Healthcare that does more harm than good

Graeme Harris writes: Re. “The rise and rise of health spending — but don’t blame the old people” (yesterday). As a former GP who did an MBA I make the following comments on healthcare expense. You should read and publicise Michael Porter’s (of Porters five forces fame) HBR review of the US healthcare system. One of the basic important observations is that for all the money spent there is no measure of appropriateness or outcomes. 

A considerable proportion of the health budget is spent on the elderly and frail in the last few days of their life for heroic surgery and medical treatment to the patient’s considerable discomfort if not agony. Back operations that result in the recipients being in more pain, needing more medication and having more time of work than those who were judged to need the same operation but the operation was not administratively available (Cochrane review).

With the slip, slop, slap campaign we have swapped easily diagnosed, generally easily treated skin cancers for osteoporosis, an increase in hard-to-diagnose solid tumours and re-emergence of rickets. Cholesterol-lowering medications don’t appear to decrease the incidence of heart attacks, probably as they address an associated measurement, not a causative factor.

The list is very long of treatments at great expense that really miss an important medical maxim “first do no harm” and are incredibly expensive. You should have compared the longevity changes in Canada for your story — I wouldn’t be surprised if they showed increased longevity with decreased spending.

Less cynicism, please

Martin Gordon writes: Re. “Christopher Pyne’s strange and dated Anzac Day culture war” (yesterday). Bernard Keane writes in a style that is more typical of baby boomers, that endless cynicism which does him little justice with his silly ridicule. For Australia, a country that has a relatively short and positive history, there is excessive pessimistic focus on certain issues, which Keane seems to get tied up in knots over. There is scope to improve the lot of indigenous Australians and so on, but this repetitious drivel about our alleged imperial inferiority, etc, is tiresome. Australia participated in a war to defeat an aggressive Central Powers alliance of Germany, Austro-Hungary and Turkey. Australia enjoyed very good relations with modern Turkey, which arose from that war, via our PM of the post-war era (and veteran) Stanley Bruce, and through the Korean War and via our links to NATO alliance members. Turkey is an ally of Australia as is also Japan, in fact our most significant ally in Asia. Japan has been an ally for the vast amount of the period since 1901.

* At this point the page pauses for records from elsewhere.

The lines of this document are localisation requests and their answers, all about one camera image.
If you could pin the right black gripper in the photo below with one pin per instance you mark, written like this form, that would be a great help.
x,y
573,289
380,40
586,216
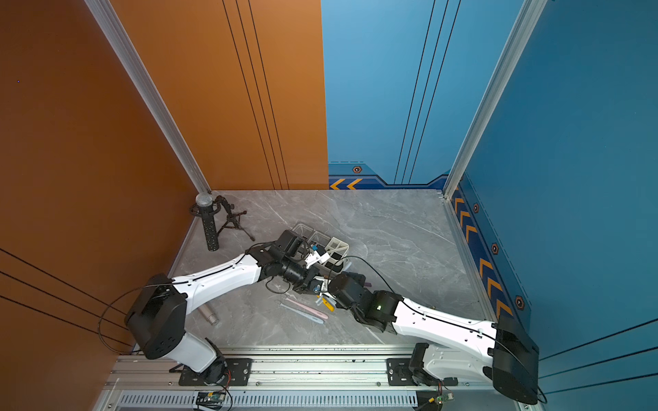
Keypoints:
x,y
358,278

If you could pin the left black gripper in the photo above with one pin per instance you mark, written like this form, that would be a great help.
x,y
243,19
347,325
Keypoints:
x,y
311,277

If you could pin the pink toothbrush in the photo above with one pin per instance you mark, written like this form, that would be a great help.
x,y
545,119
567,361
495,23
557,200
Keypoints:
x,y
308,309

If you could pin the pale blue toothbrush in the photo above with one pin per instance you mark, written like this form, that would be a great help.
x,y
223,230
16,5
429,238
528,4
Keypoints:
x,y
309,316

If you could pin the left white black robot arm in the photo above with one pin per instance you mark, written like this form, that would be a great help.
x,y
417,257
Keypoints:
x,y
157,318

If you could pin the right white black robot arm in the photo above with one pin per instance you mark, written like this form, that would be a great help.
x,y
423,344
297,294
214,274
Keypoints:
x,y
501,352

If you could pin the white toothbrush holder organizer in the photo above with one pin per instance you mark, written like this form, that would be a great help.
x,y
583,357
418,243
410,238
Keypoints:
x,y
336,248

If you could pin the small black tripod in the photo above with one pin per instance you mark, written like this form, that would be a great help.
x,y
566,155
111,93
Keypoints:
x,y
233,218

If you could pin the grey metal cylinder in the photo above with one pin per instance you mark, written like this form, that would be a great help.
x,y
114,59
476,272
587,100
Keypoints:
x,y
208,314

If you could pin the right green circuit board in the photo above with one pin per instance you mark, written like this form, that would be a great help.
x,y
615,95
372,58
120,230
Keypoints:
x,y
439,401

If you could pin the green circuit board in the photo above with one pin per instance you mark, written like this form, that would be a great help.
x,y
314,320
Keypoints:
x,y
212,400
439,401

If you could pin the left green circuit board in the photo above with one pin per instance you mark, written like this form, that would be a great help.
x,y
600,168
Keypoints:
x,y
212,400

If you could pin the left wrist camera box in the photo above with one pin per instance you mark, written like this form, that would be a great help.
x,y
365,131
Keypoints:
x,y
317,254

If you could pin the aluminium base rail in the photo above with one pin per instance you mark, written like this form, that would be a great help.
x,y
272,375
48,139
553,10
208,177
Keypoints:
x,y
351,377

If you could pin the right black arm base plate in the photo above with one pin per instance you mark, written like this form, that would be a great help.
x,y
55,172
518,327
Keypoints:
x,y
404,372

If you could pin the black perforated post with ball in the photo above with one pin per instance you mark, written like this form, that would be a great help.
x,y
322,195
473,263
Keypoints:
x,y
205,208

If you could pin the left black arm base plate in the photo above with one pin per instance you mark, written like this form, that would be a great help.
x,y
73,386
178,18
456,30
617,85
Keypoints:
x,y
236,373

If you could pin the left aluminium corner post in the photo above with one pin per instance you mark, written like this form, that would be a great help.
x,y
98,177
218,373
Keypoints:
x,y
119,40

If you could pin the aluminium corner post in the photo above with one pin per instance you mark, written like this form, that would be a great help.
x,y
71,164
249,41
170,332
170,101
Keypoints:
x,y
119,40
521,32

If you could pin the right aluminium corner post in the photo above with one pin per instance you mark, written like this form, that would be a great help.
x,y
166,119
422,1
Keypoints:
x,y
521,32

I am pleased that we commemorate our service personnel. I am pleased that our country has a solid record opposing totalitarianism and enabling people to determine their own destiny as we do. I am not one for jingoism, and the overdone aspects of Australia Day. I have worked with aborigines and appreciate the sensitivity about Australia Day, but this sensitivity is only a recent pursuit. Unlike Keane, I have a positive disposition about Australia’s future and our prospects for all of our people and our relations with friends and allies.

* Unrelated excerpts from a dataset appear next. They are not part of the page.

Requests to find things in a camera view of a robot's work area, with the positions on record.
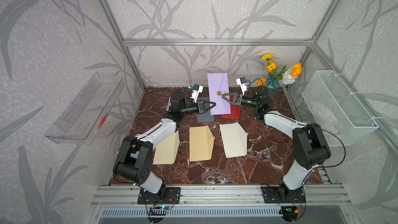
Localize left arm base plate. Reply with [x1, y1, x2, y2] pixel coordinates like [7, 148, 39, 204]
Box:
[137, 187, 181, 205]

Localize cream white envelope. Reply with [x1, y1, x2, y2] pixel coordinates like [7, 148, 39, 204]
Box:
[220, 123, 248, 158]

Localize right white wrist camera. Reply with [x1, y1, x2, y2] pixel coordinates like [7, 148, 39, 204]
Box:
[236, 77, 250, 95]

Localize clear acrylic wall shelf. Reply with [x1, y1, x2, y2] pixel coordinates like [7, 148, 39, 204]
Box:
[45, 72, 125, 145]

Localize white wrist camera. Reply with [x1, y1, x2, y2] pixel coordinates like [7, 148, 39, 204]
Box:
[188, 84, 203, 103]
[236, 77, 250, 95]

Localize white wire basket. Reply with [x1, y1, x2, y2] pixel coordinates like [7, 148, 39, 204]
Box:
[302, 70, 379, 147]

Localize pale yellow envelope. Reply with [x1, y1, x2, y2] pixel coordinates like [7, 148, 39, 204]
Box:
[153, 131, 180, 165]

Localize grey envelope with gold seal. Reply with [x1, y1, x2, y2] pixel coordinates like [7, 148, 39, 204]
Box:
[197, 113, 215, 123]

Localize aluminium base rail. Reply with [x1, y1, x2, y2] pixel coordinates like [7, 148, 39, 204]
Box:
[90, 184, 352, 207]

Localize lilac envelope with gold seal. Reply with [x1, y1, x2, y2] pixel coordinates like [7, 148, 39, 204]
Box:
[166, 97, 171, 112]

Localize tan kraft envelope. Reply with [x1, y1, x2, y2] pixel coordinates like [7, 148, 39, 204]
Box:
[189, 125, 215, 162]

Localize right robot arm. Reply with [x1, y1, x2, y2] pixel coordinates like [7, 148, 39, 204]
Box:
[217, 86, 331, 202]

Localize blue glass vase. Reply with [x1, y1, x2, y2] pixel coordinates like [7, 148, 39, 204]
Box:
[265, 77, 280, 99]

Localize right small circuit board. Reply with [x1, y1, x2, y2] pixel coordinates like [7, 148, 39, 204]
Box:
[279, 206, 302, 224]

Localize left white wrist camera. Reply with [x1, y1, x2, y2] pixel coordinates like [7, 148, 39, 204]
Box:
[188, 84, 203, 103]

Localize white cloth in basket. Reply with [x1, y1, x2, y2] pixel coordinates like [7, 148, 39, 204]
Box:
[309, 101, 339, 144]

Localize red envelope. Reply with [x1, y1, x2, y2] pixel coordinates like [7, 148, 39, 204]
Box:
[221, 95, 241, 119]

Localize orange and yellow flowers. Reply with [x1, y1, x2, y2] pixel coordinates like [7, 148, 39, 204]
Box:
[256, 53, 304, 88]

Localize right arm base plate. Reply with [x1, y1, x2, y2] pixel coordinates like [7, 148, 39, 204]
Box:
[261, 186, 306, 204]

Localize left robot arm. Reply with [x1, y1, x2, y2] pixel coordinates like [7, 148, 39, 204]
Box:
[113, 90, 217, 199]

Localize horizontal aluminium frame bar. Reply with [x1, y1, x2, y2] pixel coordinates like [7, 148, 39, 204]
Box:
[123, 39, 312, 47]

Ads or no ads, BOM a public service

Jeremy Apps writes: Re. “Tips and rumours” (yesterday). I’m not aware of any other government website that indulges in commercial advertising, and while some may have a philosophical aversion (to which I’m sympathetic), my primary concern with BOM advertising — as someone who works in the hosting industry — is not the commercial arrangement but its potential affect on site performance.

In the main, is a concise, informative, lightweight — as in payload, not quality — and responsive website, precisely what it needs to be. It’s important to get the application integration and operation right, particularly during high-demand periods — major large-scale weather events, et al — with critical content given priority over advertising, advertising that can be cast aside as so much jetsom when needed. It is, after all, a crucial public service. At least that’s what Captain Obvious once told me.

Hold onto your pension

John Falconer writes: Re. “Gillard’s ‘one crowded hour’ to win back Labor’s lost voters” (yesterday). So “George”, the self styled “socialist” retired school teacher, told his PM at the totally controlled town hall meeting with her that he would be OK to pay more tax on his pension? I’m guessing he must be receiving an unfunded Victorian government pension. (Good luck to him as he earned it by accepting low earnings during his working life). 

The money to fund George’s and other like pensions must be provided by future taxpayers as well as some support by prudent investing by his particular pension fund. The unfunded portion or shortfall in fund assets is massive and estimated to be over $200 billion for the federal government alone! The various state governments’ liabilities are also massive. Now THAT is a deficit to be proud of. 

George, as Margaret Thatcher once famously said, “Socialist governments traditionally do make a financial mess. They always run out of other people’s money”. I would not be in too much of a hurry to give any of your hard-earned pension back yet. George.